I read your post, and I immediately thought of two things:
A) For mass adoption, I would say that USD/MHs would have to improve. I know some people who would want to get into BTC, but don't have thousands or tens of thousands of USD to invest in hardware. Even a Jalapeno is barely in their budget. And the uncertainty that goes along with the current growth of the network, they can't stand not knowing when or even if they will get their money back.

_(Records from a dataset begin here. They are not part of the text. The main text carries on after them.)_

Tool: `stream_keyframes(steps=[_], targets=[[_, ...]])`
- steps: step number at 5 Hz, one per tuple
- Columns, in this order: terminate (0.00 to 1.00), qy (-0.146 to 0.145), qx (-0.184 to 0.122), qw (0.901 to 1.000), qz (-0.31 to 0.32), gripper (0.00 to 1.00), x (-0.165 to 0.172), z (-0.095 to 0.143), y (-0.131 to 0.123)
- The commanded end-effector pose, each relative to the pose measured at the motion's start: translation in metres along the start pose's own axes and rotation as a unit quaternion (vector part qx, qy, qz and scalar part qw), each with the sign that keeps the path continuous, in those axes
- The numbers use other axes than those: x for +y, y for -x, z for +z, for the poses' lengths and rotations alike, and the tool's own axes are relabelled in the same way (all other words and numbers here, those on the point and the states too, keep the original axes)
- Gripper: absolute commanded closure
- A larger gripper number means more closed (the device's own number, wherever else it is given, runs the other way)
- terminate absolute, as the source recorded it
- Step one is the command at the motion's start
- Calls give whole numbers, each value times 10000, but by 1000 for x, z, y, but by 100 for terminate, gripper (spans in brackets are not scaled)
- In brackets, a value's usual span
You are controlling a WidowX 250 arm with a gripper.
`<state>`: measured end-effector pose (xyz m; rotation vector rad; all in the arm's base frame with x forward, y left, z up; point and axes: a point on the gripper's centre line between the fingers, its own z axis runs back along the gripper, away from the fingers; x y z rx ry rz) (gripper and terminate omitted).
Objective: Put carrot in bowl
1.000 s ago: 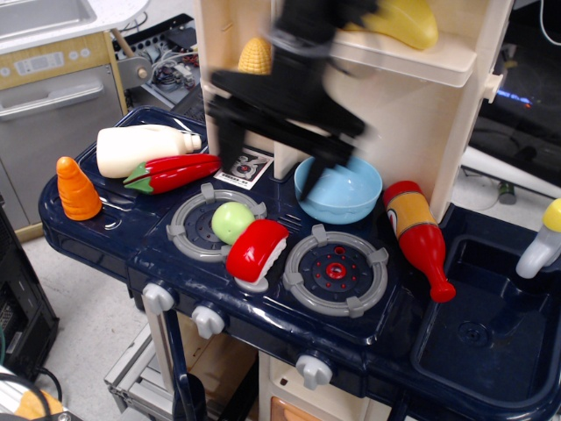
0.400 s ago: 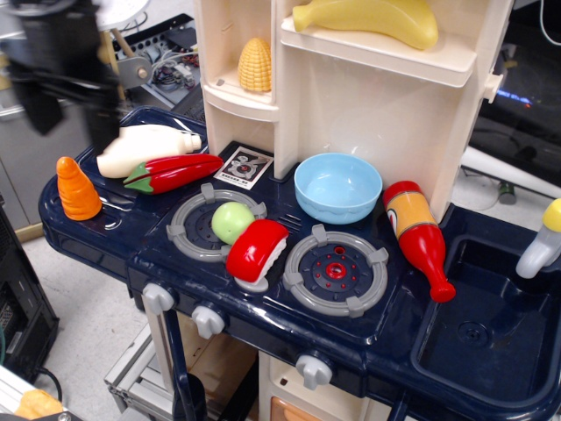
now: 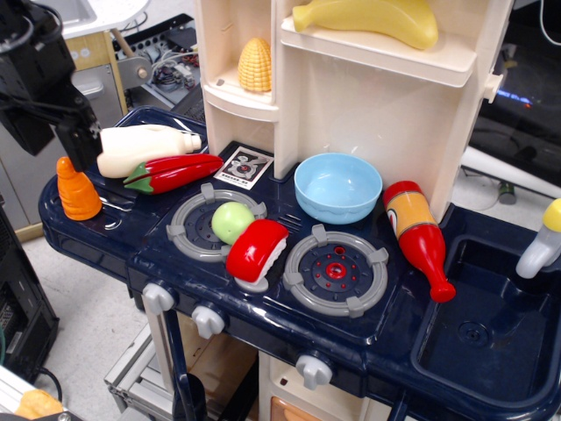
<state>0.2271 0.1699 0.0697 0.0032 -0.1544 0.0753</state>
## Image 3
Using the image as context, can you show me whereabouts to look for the grey right stove burner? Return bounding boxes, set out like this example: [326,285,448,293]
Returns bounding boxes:
[283,225,389,318]

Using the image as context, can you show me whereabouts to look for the black electronics box with wires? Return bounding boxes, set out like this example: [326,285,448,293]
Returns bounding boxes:
[123,14,205,123]

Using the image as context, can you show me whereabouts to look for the red toy ketchup bottle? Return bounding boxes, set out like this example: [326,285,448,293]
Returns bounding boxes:
[382,181,456,303]

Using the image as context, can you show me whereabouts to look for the grey yellow toy faucet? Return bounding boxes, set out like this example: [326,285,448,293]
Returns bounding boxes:
[515,198,560,279]

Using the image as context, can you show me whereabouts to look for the orange toy carrot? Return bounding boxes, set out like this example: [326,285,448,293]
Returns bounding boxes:
[56,156,103,221]

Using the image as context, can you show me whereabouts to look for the white toy bottle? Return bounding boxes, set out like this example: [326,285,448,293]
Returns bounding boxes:
[97,125,202,178]

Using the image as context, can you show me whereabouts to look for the red toy sushi piece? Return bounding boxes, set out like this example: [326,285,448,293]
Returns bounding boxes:
[226,219,289,284]

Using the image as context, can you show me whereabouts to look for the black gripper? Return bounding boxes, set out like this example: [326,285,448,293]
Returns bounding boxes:
[1,39,103,172]

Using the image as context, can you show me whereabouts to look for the green toy apple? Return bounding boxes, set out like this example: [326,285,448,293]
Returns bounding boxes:
[211,202,255,245]

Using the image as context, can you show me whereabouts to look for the grey middle stove knob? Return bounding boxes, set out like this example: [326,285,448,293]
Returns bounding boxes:
[192,305,225,339]

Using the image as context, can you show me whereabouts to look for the black white sticker label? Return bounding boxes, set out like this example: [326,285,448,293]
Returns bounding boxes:
[214,146,273,190]

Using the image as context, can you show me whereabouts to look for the yellow toy banana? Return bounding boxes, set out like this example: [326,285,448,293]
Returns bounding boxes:
[292,0,439,50]

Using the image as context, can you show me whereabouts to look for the cream toy kitchen shelf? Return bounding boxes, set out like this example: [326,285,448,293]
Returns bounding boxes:
[195,1,512,219]

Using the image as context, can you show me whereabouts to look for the red toy chili pepper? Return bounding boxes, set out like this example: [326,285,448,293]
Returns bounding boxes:
[123,153,224,195]

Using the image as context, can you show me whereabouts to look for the grey left stove burner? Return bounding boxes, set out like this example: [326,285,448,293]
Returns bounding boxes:
[166,183,267,263]

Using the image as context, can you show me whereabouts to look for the yellow toy corn cob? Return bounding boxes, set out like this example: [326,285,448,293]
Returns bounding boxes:
[238,38,273,93]

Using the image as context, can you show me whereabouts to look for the light blue plastic bowl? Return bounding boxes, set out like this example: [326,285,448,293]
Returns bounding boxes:
[294,153,383,225]

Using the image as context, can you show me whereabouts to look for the navy blue toy kitchen counter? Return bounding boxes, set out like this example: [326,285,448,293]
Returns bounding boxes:
[38,105,561,421]

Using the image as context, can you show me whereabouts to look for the grey stove burner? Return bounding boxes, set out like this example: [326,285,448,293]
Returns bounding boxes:
[166,183,267,263]
[283,225,389,318]

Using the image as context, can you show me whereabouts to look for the black computer case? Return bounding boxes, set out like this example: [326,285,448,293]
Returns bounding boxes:
[1,212,59,382]

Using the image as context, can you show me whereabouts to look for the grey left stove knob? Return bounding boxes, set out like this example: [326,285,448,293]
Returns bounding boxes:
[142,283,175,316]

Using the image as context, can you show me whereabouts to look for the grey stove knob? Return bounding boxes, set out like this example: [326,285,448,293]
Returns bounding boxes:
[192,305,225,339]
[142,283,175,316]
[295,354,333,390]

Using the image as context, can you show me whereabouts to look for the aluminium extrusion frame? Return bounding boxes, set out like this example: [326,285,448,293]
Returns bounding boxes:
[104,308,174,420]

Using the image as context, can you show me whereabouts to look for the grey right stove knob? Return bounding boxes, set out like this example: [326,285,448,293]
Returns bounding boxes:
[295,354,333,390]

B) The only way I could see power efficiency becoming important is if manufacturers started including Bitcoin hardware inside their equipment without informing their users. Could you imagine if every Dell or HP desktop tower had an ASIC built into the motherboard that mined whenever the computer was on? It wouldn't be much, but when Dell or HP get literally thousands of ASICs mining for them, it can add up. Lets say the chips were capable of a few GH/s, but used less than 1W. No user would every notice 1W increase in usage. An ASIC could be connected to any internet-ready device: switches, modems, routers, computers, cell phones, PlayStations or Xboxes, etc. The new PS4 and XB1 both have AMD APUs with a 8-core CPU and a beefy GPU. What if it was built into the firmware that they would mine LTC to a secret pool when you weren't playing a game?
K I'll take off my tin-foil-hat for now. Just some very tired ramblings.